═════ Data ═════

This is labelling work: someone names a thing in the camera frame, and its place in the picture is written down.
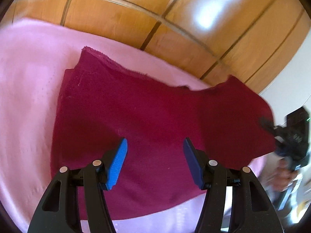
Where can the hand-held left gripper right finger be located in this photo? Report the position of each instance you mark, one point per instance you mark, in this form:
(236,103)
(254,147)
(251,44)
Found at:
(192,165)

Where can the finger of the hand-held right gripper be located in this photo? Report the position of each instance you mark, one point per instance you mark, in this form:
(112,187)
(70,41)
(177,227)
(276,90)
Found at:
(266,124)

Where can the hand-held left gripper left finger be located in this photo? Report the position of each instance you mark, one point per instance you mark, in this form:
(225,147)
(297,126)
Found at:
(119,160)

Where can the maroon garment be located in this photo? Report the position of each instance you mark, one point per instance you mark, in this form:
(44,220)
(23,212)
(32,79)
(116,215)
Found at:
(133,106)

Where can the person's right hand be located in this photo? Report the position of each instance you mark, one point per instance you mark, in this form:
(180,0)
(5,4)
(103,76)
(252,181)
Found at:
(281,177)

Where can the pink blanket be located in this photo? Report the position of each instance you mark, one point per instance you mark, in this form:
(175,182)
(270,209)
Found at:
(29,89)

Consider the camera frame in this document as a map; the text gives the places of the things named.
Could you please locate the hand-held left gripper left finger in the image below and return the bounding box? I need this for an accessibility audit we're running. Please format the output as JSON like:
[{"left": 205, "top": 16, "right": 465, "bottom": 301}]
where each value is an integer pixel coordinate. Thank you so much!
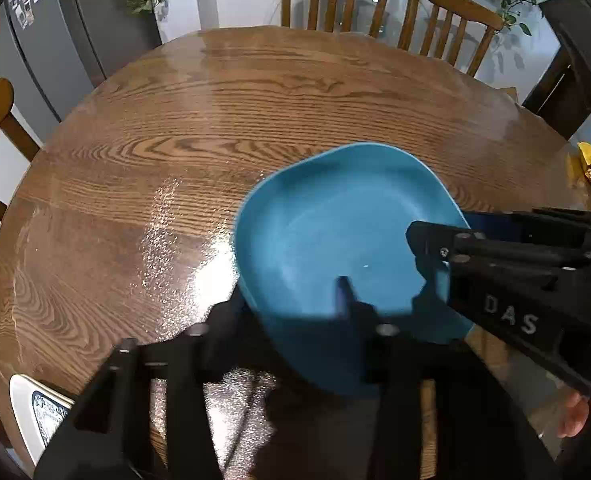
[{"left": 33, "top": 285, "right": 267, "bottom": 480}]

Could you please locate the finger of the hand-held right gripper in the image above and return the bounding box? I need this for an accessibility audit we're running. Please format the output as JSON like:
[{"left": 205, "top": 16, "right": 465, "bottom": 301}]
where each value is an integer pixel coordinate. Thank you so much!
[
  {"left": 406, "top": 220, "right": 591, "bottom": 311},
  {"left": 463, "top": 208, "right": 591, "bottom": 251}
]

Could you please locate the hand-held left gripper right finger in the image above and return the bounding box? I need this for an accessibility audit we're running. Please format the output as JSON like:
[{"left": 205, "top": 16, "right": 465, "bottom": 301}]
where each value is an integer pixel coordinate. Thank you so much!
[{"left": 333, "top": 275, "right": 541, "bottom": 480}]

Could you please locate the blue rectangular plate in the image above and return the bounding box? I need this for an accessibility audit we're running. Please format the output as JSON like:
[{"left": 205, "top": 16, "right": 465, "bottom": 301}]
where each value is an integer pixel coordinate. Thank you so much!
[{"left": 233, "top": 142, "right": 476, "bottom": 398}]

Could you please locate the white rectangular plate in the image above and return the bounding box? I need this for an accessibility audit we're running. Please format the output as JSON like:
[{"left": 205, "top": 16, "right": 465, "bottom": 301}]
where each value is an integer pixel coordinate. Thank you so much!
[{"left": 8, "top": 374, "right": 76, "bottom": 467}]

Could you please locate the person's right hand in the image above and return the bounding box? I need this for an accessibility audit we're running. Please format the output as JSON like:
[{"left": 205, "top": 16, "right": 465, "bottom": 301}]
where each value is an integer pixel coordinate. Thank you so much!
[{"left": 558, "top": 392, "right": 591, "bottom": 438}]

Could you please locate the yellow snack bag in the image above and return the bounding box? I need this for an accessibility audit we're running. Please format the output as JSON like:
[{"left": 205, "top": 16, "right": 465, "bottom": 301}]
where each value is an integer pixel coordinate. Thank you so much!
[{"left": 568, "top": 141, "right": 591, "bottom": 213}]

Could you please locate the grey refrigerator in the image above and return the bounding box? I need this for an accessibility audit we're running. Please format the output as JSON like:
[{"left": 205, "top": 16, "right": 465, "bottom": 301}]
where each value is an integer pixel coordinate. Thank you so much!
[{"left": 0, "top": 0, "right": 164, "bottom": 123}]

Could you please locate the group of fridge photo magnets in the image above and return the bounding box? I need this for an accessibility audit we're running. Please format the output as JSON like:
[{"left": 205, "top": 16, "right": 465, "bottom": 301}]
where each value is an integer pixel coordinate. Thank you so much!
[{"left": 6, "top": 0, "right": 51, "bottom": 31}]

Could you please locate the dark wooden door frame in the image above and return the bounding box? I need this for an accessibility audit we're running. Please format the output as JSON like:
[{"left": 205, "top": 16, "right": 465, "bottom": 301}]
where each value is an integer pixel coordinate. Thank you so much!
[{"left": 523, "top": 0, "right": 591, "bottom": 141}]

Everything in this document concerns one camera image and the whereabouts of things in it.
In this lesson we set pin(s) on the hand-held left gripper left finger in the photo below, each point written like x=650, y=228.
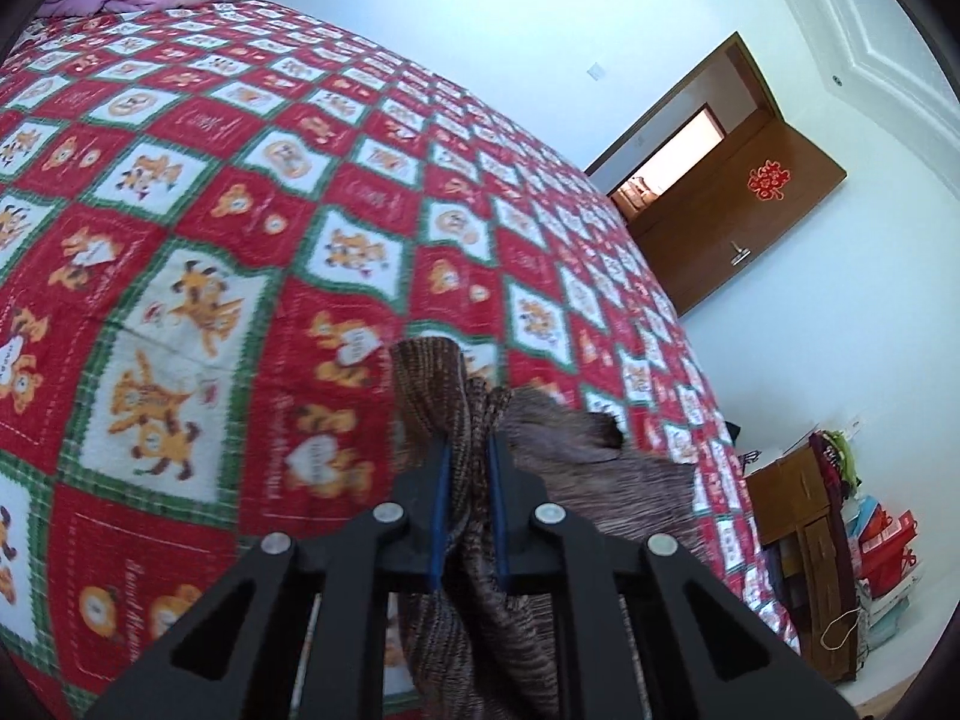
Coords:
x=441, y=525

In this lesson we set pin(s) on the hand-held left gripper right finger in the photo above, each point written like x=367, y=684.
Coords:
x=498, y=525

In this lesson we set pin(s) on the brown knit garment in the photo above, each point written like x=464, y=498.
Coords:
x=600, y=465

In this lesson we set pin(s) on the pile of clothes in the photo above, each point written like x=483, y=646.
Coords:
x=836, y=465

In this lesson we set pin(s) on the wooden cabinet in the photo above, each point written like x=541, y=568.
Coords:
x=795, y=495

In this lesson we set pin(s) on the brown wooden door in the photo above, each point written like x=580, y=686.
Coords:
x=712, y=240

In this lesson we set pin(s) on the red patchwork printed quilt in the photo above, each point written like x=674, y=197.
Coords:
x=225, y=240

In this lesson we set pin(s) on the stack of red gift bags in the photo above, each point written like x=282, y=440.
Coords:
x=889, y=547

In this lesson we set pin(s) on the red door decoration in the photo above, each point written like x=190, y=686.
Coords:
x=765, y=178

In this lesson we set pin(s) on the brown door frame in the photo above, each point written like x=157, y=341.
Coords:
x=675, y=90

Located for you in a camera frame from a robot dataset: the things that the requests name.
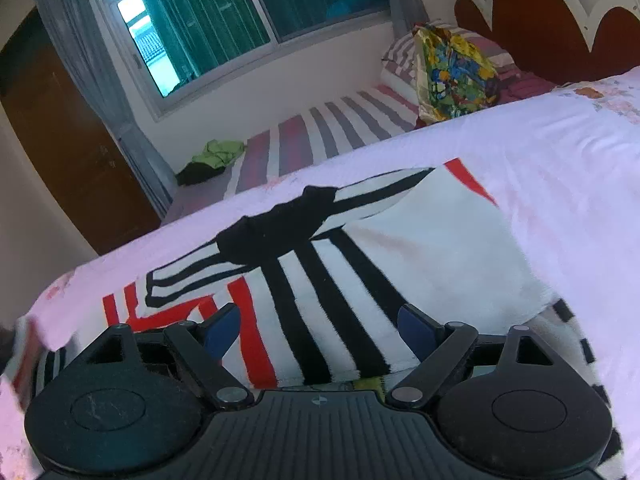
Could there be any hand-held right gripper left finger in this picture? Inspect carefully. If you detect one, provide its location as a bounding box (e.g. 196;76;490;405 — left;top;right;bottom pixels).
75;303;254;411

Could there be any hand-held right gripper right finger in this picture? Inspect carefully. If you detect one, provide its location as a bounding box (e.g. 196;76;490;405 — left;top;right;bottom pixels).
385;304;565;409

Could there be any white black red striped garment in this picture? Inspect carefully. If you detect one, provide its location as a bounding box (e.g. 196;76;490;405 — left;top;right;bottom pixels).
5;157;631;480

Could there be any dark cloth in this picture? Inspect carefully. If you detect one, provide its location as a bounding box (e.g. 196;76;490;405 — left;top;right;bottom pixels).
176;160;224;186

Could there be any green cloth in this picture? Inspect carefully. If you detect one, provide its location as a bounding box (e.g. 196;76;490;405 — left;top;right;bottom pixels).
192;139;247;167

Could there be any purple white striped bed sheet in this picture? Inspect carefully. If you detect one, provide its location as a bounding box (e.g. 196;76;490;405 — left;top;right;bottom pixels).
165;67;566;221

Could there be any brown wooden door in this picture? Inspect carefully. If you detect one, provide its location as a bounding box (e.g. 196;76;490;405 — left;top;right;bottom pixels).
0;7;163;256

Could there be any colourful floral pillow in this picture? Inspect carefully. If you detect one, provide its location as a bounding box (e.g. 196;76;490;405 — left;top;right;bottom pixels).
412;22;501;123

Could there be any striped pillow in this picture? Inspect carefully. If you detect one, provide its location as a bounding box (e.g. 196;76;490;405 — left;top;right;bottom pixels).
381;20;516;92

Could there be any brown and white headboard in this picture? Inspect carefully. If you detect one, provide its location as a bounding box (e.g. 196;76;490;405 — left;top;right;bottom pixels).
454;0;640;83

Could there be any window with grey frame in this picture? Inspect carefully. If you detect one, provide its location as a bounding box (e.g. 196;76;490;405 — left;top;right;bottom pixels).
87;0;392;117

═════

* _Work order_:
Each line of the data is to be duplicated exactly; pictures stay out of the copy.

* _Response to the exercise_:
This is labelling work: someone names a thing in the camera frame, and its place in the picture is written down.
Where can the hand-held left gripper right finger be located in this photo? Report the position of each instance you mark, one point per instance you mark, in this form:
(236,103)
(254,147)
(251,44)
Found at:
(192,165)

Where can the finger of the hand-held right gripper be located in this photo? Report the position of each instance you mark, one point per instance you mark, in this form:
(112,187)
(70,41)
(177,227)
(276,90)
Found at:
(266,124)

Where can the hand-held left gripper left finger be located in this photo? Report the position of each instance you mark, one point per instance you mark, in this form:
(225,147)
(297,126)
Found at:
(119,160)

Where can the maroon garment be located in this photo? Report the position of each instance you mark, one point per instance you mark, in this form:
(44,220)
(23,212)
(32,79)
(116,215)
Found at:
(133,106)

Where can the person's right hand be located in this photo? Report the position of each instance you mark, one point per instance you mark, in this form:
(180,0)
(5,4)
(103,76)
(252,181)
Found at:
(281,177)

Where can the pink blanket be located in this photo? Report the position of each instance you mark, one point per instance you mark, in this form:
(175,182)
(270,209)
Found at:
(29,89)

Consider the camera frame in this document as a map; the text gives the places of the things named.
Could you please locate the hand-held left gripper left finger in the image below and return the bounding box? I need this for an accessibility audit we're running. Please format the output as JSON like:
[{"left": 205, "top": 16, "right": 465, "bottom": 301}]
where each value is an integer pixel coordinate. Thank you so much!
[{"left": 33, "top": 285, "right": 267, "bottom": 480}]

Could you please locate the finger of the hand-held right gripper in the image above and return the bounding box? I need this for an accessibility audit we're running. Please format the output as JSON like:
[{"left": 205, "top": 16, "right": 465, "bottom": 301}]
where each value is an integer pixel coordinate. Thank you so much!
[
  {"left": 406, "top": 220, "right": 591, "bottom": 311},
  {"left": 463, "top": 208, "right": 591, "bottom": 251}
]

Could you please locate the hand-held left gripper right finger in the image above and return the bounding box? I need this for an accessibility audit we're running. Please format the output as JSON like:
[{"left": 205, "top": 16, "right": 465, "bottom": 301}]
where each value is an integer pixel coordinate. Thank you so much!
[{"left": 333, "top": 275, "right": 541, "bottom": 480}]

Could you please locate the blue rectangular plate in the image above and return the bounding box? I need this for an accessibility audit we're running. Please format the output as JSON like:
[{"left": 205, "top": 16, "right": 465, "bottom": 301}]
where each value is an integer pixel coordinate. Thank you so much!
[{"left": 233, "top": 142, "right": 476, "bottom": 398}]

Could you please locate the white rectangular plate in the image above and return the bounding box? I need this for an accessibility audit we're running. Please format the output as JSON like:
[{"left": 205, "top": 16, "right": 465, "bottom": 301}]
where each value is an integer pixel coordinate. Thank you so much!
[{"left": 8, "top": 374, "right": 76, "bottom": 467}]

Could you please locate the person's right hand in the image above and return the bounding box? I need this for an accessibility audit we're running. Please format the output as JSON like:
[{"left": 205, "top": 16, "right": 465, "bottom": 301}]
where each value is an integer pixel coordinate. Thank you so much!
[{"left": 558, "top": 392, "right": 591, "bottom": 438}]

Could you please locate the yellow snack bag in the image above and return the bounding box? I need this for an accessibility audit we're running. Please format the output as JSON like:
[{"left": 205, "top": 16, "right": 465, "bottom": 301}]
where each value is an integer pixel coordinate. Thank you so much!
[{"left": 568, "top": 141, "right": 591, "bottom": 213}]

Could you please locate the grey refrigerator in the image above and return the bounding box? I need this for an accessibility audit we're running. Please format the output as JSON like:
[{"left": 205, "top": 16, "right": 465, "bottom": 301}]
where each value is an integer pixel coordinate. Thank you so much!
[{"left": 0, "top": 0, "right": 164, "bottom": 123}]

Could you please locate the group of fridge photo magnets in the image above and return the bounding box? I need this for an accessibility audit we're running. Please format the output as JSON like:
[{"left": 205, "top": 16, "right": 465, "bottom": 301}]
where each value is an integer pixel coordinate. Thank you so much!
[{"left": 6, "top": 0, "right": 51, "bottom": 31}]

Could you please locate the dark wooden door frame in the image above and return the bounding box? I need this for an accessibility audit we're running. Please format the output as JSON like:
[{"left": 205, "top": 16, "right": 465, "bottom": 301}]
where each value is an integer pixel coordinate. Thank you so much!
[{"left": 523, "top": 0, "right": 591, "bottom": 141}]

Everything in this document concerns one camera image and the whereabouts of things in it.
In this lesson we set pin(s) on the hand-held left gripper left finger in the photo below, each point written like x=650, y=228.
Coords:
x=441, y=525

In this lesson we set pin(s) on the hand-held left gripper right finger in the photo above, each point written like x=367, y=684.
Coords:
x=498, y=525

In this lesson we set pin(s) on the brown knit garment in the photo above, each point written like x=464, y=498.
Coords:
x=600, y=465

In this lesson we set pin(s) on the pile of clothes in the photo above, each point written like x=483, y=646.
Coords:
x=836, y=465

In this lesson we set pin(s) on the wooden cabinet in the photo above, each point written like x=541, y=568.
Coords:
x=795, y=495

In this lesson we set pin(s) on the brown wooden door in the photo above, each point written like x=580, y=686.
Coords:
x=712, y=240

In this lesson we set pin(s) on the red patchwork printed quilt in the photo above, each point written like x=674, y=197.
Coords:
x=225, y=240

In this lesson we set pin(s) on the stack of red gift bags in the photo above, each point written like x=282, y=440.
Coords:
x=889, y=547

In this lesson we set pin(s) on the red door decoration in the photo above, each point written like x=190, y=686.
Coords:
x=765, y=178

In this lesson we set pin(s) on the brown door frame in the photo above, each point written like x=157, y=341.
Coords:
x=675, y=90

Located for you in a camera frame from a robot dataset: the things that the requests name.
Could there be any hand-held right gripper left finger in this picture? Inspect carefully. If you detect one, provide its location as a bounding box (e.g. 196;76;490;405 — left;top;right;bottom pixels).
75;303;254;411

Could there be any hand-held right gripper right finger in this picture? Inspect carefully. If you detect one, provide its location as a bounding box (e.g. 196;76;490;405 — left;top;right;bottom pixels).
385;304;565;409

Could there be any white black red striped garment in this picture? Inspect carefully. If you detect one, provide its location as a bounding box (e.g. 196;76;490;405 — left;top;right;bottom pixels).
5;157;631;480

Could there be any dark cloth in this picture? Inspect carefully. If you detect one, provide its location as a bounding box (e.g. 196;76;490;405 — left;top;right;bottom pixels).
176;160;224;186

Could there be any green cloth in this picture? Inspect carefully. If you detect one, provide its location as a bounding box (e.g. 196;76;490;405 — left;top;right;bottom pixels).
192;139;247;167

Could there be any purple white striped bed sheet in this picture? Inspect carefully. If you detect one, provide its location as a bounding box (e.g. 196;76;490;405 — left;top;right;bottom pixels).
165;67;566;221

Could there be any brown wooden door in this picture? Inspect carefully. If you detect one, provide its location as a bounding box (e.g. 196;76;490;405 — left;top;right;bottom pixels).
0;7;163;256

Could there be any colourful floral pillow in this picture? Inspect carefully. If you detect one, provide its location as a bounding box (e.g. 196;76;490;405 — left;top;right;bottom pixels).
412;22;501;123

Could there be any striped pillow in this picture? Inspect carefully. If you detect one, provide its location as a bounding box (e.g. 196;76;490;405 — left;top;right;bottom pixels).
381;20;516;92

Could there be any brown and white headboard in this picture? Inspect carefully. If you detect one, provide its location as a bounding box (e.g. 196;76;490;405 — left;top;right;bottom pixels).
454;0;640;83

Could there be any window with grey frame in this picture? Inspect carefully. If you detect one, provide its location as a bounding box (e.g. 196;76;490;405 — left;top;right;bottom pixels).
87;0;392;117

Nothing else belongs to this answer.